L’uomo “catastrofico”
I processi fisici hanno modellato la superficie terrestre per 4,5 miliardi di anni. Vento, acqua, ghiaccio, il calore interno della Terra che muove le placche crostali, sono meccanismi che alla scala della nostra vita appaiono perpetui. Tutto ciò ha rafforzato l’idea che l’impatto antropico sul paesaggio sia trascurabile ed effimero, e che la Natura possa sempre prevalere. Da qualche tempo però si comincia ad avere consapevolezza che gli effetti antropici sul territorio sono a volte più importanti di quelli naturali. In un recente lavoro pubblicato sulla rivista Nature l’uomo è stato definito catastrofico proprio perché le sue azioni possono modificare il paesaggio in modo profondo e duraturo.
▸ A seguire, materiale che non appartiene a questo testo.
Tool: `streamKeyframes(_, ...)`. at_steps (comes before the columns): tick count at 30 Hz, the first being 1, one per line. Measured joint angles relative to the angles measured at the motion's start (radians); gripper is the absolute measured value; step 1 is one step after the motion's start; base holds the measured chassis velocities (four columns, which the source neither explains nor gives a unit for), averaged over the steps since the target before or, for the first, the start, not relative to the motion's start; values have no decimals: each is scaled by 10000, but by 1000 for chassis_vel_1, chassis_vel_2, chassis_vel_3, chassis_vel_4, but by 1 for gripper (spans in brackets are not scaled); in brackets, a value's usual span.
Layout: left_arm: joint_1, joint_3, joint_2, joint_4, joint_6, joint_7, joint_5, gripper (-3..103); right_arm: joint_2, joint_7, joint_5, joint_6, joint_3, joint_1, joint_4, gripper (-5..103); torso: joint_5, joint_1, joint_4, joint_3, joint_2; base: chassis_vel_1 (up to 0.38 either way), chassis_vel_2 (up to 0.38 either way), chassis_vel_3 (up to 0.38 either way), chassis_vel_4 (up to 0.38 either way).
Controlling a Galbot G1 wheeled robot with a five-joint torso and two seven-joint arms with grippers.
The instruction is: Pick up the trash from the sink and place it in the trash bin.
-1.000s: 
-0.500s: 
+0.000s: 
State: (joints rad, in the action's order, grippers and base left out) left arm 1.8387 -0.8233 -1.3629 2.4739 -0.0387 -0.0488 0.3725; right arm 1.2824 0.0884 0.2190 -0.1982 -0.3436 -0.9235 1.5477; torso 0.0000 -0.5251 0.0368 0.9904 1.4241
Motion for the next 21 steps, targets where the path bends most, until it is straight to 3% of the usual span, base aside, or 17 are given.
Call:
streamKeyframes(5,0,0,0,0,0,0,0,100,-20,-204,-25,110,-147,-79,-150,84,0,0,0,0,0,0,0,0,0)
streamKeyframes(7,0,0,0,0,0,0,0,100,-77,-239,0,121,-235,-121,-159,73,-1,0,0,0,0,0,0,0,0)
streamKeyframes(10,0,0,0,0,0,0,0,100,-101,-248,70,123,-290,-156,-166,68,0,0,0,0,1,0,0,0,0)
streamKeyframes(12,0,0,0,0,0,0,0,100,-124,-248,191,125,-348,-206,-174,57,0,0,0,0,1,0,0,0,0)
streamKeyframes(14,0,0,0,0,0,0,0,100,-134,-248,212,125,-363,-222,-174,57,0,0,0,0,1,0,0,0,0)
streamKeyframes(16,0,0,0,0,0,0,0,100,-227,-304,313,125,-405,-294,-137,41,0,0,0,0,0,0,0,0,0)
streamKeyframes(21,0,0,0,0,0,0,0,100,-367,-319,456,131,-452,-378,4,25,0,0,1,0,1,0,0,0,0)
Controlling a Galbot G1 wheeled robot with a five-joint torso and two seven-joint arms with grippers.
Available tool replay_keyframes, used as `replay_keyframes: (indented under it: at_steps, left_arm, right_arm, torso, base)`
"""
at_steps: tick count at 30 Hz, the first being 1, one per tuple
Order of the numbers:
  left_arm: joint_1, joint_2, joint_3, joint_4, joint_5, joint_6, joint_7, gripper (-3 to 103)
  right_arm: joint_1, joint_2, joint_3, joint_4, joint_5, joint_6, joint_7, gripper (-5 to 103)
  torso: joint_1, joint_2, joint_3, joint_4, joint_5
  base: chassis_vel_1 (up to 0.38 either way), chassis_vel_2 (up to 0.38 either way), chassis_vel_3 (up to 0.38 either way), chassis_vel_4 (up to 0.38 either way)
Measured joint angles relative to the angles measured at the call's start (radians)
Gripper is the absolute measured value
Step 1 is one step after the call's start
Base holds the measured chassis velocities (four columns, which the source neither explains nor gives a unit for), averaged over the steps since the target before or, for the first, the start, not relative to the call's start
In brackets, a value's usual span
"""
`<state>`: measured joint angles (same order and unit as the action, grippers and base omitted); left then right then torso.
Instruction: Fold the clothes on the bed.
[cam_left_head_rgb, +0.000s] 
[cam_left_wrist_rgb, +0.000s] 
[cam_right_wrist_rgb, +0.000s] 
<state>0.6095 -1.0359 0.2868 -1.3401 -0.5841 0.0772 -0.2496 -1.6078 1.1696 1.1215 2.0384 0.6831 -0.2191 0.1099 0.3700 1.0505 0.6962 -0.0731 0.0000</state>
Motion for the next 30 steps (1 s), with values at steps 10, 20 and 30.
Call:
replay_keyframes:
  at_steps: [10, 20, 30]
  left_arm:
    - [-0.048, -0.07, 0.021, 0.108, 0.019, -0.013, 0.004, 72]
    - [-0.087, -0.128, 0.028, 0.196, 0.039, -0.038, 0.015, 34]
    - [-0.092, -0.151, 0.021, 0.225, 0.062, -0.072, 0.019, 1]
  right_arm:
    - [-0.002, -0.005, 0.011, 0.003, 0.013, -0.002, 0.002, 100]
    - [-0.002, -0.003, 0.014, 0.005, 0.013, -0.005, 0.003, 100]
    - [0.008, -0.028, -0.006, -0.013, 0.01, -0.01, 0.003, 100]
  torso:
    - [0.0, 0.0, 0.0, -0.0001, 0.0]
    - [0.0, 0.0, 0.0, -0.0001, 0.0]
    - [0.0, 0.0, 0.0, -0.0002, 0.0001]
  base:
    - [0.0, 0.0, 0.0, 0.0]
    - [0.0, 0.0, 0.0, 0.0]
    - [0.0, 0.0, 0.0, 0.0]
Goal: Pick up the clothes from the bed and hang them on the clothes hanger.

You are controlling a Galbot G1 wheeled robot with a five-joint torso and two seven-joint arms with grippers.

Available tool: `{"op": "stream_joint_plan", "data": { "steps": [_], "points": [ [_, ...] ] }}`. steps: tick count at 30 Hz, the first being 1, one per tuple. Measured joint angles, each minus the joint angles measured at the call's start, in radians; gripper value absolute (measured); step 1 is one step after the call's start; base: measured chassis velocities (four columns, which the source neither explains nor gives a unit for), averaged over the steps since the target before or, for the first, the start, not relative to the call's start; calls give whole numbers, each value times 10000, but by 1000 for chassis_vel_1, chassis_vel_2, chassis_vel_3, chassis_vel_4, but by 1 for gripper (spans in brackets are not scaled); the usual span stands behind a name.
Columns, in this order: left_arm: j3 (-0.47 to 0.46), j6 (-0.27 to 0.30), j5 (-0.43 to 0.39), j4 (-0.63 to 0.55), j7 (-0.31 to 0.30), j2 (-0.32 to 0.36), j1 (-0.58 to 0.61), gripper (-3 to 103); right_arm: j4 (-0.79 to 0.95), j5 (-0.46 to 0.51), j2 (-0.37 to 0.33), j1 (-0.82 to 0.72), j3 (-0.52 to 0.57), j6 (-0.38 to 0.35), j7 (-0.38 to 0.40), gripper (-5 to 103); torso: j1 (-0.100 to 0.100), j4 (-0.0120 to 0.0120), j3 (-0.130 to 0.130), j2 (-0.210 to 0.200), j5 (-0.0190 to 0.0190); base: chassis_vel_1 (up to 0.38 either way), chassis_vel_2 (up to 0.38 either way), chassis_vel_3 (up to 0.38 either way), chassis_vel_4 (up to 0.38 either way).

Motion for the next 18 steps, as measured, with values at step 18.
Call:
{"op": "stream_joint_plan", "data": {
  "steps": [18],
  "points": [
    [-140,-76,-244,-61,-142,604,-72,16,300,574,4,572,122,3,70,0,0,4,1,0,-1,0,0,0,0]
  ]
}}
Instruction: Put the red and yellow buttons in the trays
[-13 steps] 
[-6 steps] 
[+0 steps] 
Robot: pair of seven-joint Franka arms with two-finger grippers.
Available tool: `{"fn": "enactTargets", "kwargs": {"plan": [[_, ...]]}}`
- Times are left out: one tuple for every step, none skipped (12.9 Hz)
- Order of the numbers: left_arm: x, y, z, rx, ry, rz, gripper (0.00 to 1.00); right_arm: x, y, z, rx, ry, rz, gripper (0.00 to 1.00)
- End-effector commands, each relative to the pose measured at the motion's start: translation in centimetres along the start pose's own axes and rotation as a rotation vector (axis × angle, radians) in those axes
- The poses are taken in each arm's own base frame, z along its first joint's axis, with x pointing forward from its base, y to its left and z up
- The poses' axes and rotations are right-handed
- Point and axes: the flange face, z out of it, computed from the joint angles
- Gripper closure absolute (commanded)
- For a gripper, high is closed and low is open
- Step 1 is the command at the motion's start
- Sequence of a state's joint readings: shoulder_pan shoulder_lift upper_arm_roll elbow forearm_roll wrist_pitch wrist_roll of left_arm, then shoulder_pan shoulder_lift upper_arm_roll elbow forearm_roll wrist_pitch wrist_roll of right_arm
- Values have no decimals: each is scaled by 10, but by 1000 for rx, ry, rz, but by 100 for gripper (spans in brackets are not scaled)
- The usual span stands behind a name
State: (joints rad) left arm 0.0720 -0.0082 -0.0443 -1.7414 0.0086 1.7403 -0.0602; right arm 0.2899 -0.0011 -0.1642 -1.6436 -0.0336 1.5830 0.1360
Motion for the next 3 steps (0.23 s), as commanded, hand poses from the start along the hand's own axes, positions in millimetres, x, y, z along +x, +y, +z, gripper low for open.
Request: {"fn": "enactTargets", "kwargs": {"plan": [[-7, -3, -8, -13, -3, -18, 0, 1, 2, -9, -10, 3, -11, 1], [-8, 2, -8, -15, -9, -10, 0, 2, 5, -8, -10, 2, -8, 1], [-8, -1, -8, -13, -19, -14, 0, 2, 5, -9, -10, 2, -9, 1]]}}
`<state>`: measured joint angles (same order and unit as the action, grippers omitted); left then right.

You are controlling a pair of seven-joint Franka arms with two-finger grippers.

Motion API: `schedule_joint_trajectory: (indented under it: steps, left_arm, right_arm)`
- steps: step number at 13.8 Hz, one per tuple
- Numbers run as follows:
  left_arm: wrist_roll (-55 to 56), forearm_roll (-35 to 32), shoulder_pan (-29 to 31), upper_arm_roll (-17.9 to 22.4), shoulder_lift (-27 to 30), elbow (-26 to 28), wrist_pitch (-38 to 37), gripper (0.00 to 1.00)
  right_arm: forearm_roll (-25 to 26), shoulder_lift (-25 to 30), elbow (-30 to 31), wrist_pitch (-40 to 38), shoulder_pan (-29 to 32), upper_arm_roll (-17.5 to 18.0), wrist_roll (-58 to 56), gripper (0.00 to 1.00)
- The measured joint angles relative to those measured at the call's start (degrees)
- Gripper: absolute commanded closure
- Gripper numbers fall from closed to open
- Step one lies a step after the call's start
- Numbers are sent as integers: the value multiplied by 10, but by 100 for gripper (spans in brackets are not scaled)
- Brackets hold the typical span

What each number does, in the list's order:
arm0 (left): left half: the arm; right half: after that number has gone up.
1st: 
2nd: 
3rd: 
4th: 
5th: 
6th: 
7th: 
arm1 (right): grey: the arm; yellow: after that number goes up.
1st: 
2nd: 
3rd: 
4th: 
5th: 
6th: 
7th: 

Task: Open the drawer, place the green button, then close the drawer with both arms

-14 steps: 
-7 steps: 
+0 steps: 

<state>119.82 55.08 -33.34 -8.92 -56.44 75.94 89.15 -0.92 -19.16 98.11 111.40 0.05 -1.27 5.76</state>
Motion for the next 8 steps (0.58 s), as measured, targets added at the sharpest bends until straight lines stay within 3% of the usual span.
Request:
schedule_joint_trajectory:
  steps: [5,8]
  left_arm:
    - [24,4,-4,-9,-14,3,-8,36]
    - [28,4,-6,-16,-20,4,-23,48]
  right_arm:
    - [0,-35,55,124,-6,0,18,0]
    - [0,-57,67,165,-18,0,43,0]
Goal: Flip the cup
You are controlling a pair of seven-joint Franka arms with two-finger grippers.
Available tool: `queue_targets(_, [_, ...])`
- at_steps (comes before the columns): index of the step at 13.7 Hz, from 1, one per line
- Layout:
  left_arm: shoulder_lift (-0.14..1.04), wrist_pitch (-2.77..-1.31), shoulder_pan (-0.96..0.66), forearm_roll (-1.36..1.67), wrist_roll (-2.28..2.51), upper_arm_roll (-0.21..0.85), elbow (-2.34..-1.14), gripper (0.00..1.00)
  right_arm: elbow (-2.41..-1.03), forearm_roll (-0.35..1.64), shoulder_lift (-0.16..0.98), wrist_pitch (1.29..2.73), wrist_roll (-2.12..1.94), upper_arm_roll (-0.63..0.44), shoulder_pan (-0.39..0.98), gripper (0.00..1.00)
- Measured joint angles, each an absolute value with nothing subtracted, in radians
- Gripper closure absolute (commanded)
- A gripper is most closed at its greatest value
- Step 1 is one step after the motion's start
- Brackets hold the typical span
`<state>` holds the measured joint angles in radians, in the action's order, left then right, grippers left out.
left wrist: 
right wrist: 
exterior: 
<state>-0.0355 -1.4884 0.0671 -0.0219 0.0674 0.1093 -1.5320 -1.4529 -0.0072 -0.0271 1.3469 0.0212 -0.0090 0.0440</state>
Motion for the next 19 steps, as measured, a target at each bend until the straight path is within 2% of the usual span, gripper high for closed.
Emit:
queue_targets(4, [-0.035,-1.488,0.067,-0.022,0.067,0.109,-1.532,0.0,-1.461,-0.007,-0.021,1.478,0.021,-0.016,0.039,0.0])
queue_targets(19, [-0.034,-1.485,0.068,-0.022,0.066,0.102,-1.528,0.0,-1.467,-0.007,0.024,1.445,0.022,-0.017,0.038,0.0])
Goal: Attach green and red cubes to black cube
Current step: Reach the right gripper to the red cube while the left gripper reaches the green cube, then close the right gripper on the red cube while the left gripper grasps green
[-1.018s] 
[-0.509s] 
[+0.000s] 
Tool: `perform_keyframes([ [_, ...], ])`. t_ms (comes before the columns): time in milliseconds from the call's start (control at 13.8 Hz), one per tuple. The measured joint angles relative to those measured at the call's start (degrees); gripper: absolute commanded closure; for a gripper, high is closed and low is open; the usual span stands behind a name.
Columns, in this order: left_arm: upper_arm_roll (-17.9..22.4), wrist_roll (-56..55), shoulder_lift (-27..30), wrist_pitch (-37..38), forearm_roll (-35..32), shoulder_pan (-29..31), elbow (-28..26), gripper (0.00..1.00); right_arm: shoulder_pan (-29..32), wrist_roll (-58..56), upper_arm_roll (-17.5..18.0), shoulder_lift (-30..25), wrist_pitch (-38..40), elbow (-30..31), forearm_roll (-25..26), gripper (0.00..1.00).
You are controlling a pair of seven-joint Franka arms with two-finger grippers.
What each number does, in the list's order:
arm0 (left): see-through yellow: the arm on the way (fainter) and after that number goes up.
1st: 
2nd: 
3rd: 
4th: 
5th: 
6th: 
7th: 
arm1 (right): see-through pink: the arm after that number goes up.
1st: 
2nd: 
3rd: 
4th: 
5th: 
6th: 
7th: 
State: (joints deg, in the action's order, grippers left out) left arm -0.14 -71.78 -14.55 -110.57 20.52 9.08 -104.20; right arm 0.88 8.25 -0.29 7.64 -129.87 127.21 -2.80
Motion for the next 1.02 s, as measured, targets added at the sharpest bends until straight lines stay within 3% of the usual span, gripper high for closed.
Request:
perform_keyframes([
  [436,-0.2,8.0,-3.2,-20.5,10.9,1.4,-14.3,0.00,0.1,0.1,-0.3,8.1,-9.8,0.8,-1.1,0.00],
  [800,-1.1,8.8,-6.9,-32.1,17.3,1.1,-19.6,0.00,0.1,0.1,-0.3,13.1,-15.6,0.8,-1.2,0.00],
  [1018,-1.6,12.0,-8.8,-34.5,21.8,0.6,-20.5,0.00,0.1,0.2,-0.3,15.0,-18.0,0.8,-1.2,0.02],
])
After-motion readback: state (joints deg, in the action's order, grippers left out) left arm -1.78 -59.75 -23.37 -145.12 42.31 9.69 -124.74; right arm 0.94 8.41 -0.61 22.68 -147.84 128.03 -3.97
Piramidi, Grande Muraglia e altre costruzioni permanenti
L’idea è che l’avvento di società stabili abbia richiesto maggiori sforzi per ottenere un vantaggio collettivo a favore di una popolazione sempre crescente utilizzando tecnologie a rapido sviluppo e materiali che persistono nel paesaggio per tempi lunghissimi. Le piramidi egiziane sono ancora in piedi 4.600 anni dopo la loro costruzione così come le rovine delle città Maya; la Grande Muraglia cinese e le strade romane modificano il paesaggio in modo più persistente di qualsiasi alluvione, tempesta di sabbia, terremoto o erosione. Per non parlare della costruzione di dighe o sbarramenti fluviali, che producono effetti a scala regionale sottraendo sedimenti al ciclo naturale di erosione-deposizione lungo le coste.
Questi prodotti antropici dominano il paesaggio esattamente come fa per esempio la faglia di San Andreas in California. Con una differenza: mentre i processi naturali funzionano in modo stocastico e individuale, gli esseri umani modificano il paesaggio in modo consapevole e collettivo, con effetti destinati ad aumentare nel tempo con l’aumento della popolazione. Se in natura esiste una forma di calmiere statistico, per cui piccoli eventi si succedono spesso e grossi eventi sono invece più rari, la natura catastrofica degli esseri umani è invece in aumento, sia nella frequenza che nell’ampiezza degli eventi, per cui le catastrofi saranno la regola, piuttosto che l’eccezione, e diventerà sempre più difficile farvi fronte.